Task item ▸ The word "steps" marks the lines you need; copy each of them from the data.

Collected material ▸
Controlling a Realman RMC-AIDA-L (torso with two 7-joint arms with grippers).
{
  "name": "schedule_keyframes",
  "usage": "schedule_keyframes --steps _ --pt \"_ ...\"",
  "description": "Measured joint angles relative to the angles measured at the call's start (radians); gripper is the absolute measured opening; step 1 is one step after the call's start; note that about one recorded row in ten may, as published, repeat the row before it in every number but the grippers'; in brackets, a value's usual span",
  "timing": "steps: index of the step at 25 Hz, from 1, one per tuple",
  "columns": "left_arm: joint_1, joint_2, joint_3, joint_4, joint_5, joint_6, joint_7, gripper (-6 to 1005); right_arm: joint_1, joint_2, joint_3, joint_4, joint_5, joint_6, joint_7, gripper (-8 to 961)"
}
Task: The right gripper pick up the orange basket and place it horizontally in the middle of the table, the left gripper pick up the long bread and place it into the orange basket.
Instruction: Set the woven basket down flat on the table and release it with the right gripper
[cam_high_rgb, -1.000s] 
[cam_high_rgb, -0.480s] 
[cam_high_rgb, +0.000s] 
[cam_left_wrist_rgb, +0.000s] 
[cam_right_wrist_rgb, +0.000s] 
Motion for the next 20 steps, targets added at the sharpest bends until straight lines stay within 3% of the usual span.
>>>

Response to the task ▸
  "usage": "schedule_keyframes --steps _ --pt \"_ ...\"",
  "timing": "steps: index of the step at 25 Hz, from 1, one per tuple",
Motion for the next 20 steps, targets added at the sharpest bends until straight lines stay within 3% of the usual span.

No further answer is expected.